» **Work order**
Reproduce the material that follows exactly, with no line left out.

» **Data**

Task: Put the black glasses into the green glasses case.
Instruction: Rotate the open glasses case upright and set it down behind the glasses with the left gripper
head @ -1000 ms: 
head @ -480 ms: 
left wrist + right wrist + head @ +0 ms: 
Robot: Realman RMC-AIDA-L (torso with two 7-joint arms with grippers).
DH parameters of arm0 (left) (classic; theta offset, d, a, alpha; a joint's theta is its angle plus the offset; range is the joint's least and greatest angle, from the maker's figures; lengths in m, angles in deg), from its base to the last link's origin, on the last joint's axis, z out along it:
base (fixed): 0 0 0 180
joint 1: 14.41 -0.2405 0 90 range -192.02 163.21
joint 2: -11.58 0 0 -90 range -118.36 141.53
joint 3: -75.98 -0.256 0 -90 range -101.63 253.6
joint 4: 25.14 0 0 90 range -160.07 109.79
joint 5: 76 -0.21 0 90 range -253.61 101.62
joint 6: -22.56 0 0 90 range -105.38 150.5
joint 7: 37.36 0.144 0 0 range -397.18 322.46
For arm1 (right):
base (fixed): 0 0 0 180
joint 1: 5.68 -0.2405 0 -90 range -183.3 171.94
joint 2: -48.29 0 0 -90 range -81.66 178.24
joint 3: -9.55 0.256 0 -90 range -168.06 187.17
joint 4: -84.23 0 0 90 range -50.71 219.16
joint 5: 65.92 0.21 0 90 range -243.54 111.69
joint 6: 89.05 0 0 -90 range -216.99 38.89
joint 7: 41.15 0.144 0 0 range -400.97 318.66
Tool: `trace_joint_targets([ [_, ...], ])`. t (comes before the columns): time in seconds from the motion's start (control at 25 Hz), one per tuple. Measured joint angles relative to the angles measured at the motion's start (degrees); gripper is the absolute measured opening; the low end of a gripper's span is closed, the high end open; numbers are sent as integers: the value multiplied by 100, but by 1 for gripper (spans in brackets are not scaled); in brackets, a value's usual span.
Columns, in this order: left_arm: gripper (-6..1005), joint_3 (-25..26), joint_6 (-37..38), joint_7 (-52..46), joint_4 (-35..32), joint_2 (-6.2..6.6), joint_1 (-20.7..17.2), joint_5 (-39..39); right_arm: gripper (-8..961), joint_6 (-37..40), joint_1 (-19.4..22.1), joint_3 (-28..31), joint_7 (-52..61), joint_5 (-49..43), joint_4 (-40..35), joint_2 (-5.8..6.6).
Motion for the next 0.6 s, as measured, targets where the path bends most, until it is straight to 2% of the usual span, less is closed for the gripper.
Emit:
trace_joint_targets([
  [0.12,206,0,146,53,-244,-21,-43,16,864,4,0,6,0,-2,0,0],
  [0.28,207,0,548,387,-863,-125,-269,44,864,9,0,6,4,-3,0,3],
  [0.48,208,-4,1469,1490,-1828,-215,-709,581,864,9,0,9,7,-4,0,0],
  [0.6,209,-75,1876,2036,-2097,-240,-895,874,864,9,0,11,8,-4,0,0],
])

» **Output for this exercise**
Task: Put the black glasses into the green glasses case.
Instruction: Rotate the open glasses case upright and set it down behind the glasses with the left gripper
head @ -1000 ms: 
head @ -480 ms: 
left wrist + right wrist + head @ +0 ms: 
Robot: Realman RMC-AIDA-L (torso with two 7-joint arms with grippers).
DH parameters of arm0 (left) (classic; theta offset, d, a, alpha; a joint's theta is its angle plus the offset; range is the joint's least and greatest angle, from the maker's figures; lengths in m, angles in deg), from its base to the last link's origin, on the last joint's axis, z out along it:
base (fixed): 0 0 0 180
joint 1: 14.41 -0.2405 0 90 range -192.02 163.21
joint 2: -11.58 0 0 -90 range -118.36 141.53
joint 3: -75.98 -0.256 0 -90 range -101.63 253.6
joint 4: 25.14 0 0 90 range -160.07 109.79
joint 5: 76 -0.21 0 90 range -253.61 101.62
joint 6: -22.56 0 0 90 range -105.38 150.5
joint 7: 37.36 0.144 0 0 range -397.18 322.46
For arm1 (right):
base (fixed): 0 0 0 180
joint 1: 5.68 -0.2405 0 -90 range -183.3 171.94
joint 2: -48.29 0 0 -90 range -81.66 178.24
joint 3: -9.55 0.256 0 -90 range -168.06 187.17
joint 4: -84.23 0 0 90 range -50.71 219.16
joint 5: 65.92 0.21 0 90 range -243.54 111.69
joint 6: 89.05 0 0 -90 range -216.99 38.89
joint 7: 41.15 0.144 0 0 range -400.97 318.66
Tool: `trace_joint_targets([ [_, ...], ])`. t (comes before the columns): time in seconds from the motion's start (control at 25 Hz), one per tuple. Measured joint angles relative to the angles measured at the motion's start (degrees); gripper is the absolute measured opening; the low end of a gripper's span is closed, the high end open; numbers are sent as integers: the value multiplied by 100, but by 1 for gripper (spans in brackets are not scaled); in brackets, a value's usual span.
Columns, in this order: left_arm: gripper (-6..1005), joint_3 (-25..26), joint_6 (-37..38), joint_7 (-52..46), joint_4 (-35..32), joint_2 (-6.2..6.6), joint_1 (-20.7..17.2), joint_5 (-39..39); right_arm: gripper (-8..961), joint_6 (-37..40), joint_1 (-19.4..22.1), joint_3 (-28..31), joint_7 (-52..61), joint_5 (-49..43), joint_4 (-40..35), joint_2 (-5.8..6.6).
Motion for the next 0.6 s, as measured, targets where the path bends most, until it is straight to 2% of the usual span, less is closed for the gripper.
Emit:
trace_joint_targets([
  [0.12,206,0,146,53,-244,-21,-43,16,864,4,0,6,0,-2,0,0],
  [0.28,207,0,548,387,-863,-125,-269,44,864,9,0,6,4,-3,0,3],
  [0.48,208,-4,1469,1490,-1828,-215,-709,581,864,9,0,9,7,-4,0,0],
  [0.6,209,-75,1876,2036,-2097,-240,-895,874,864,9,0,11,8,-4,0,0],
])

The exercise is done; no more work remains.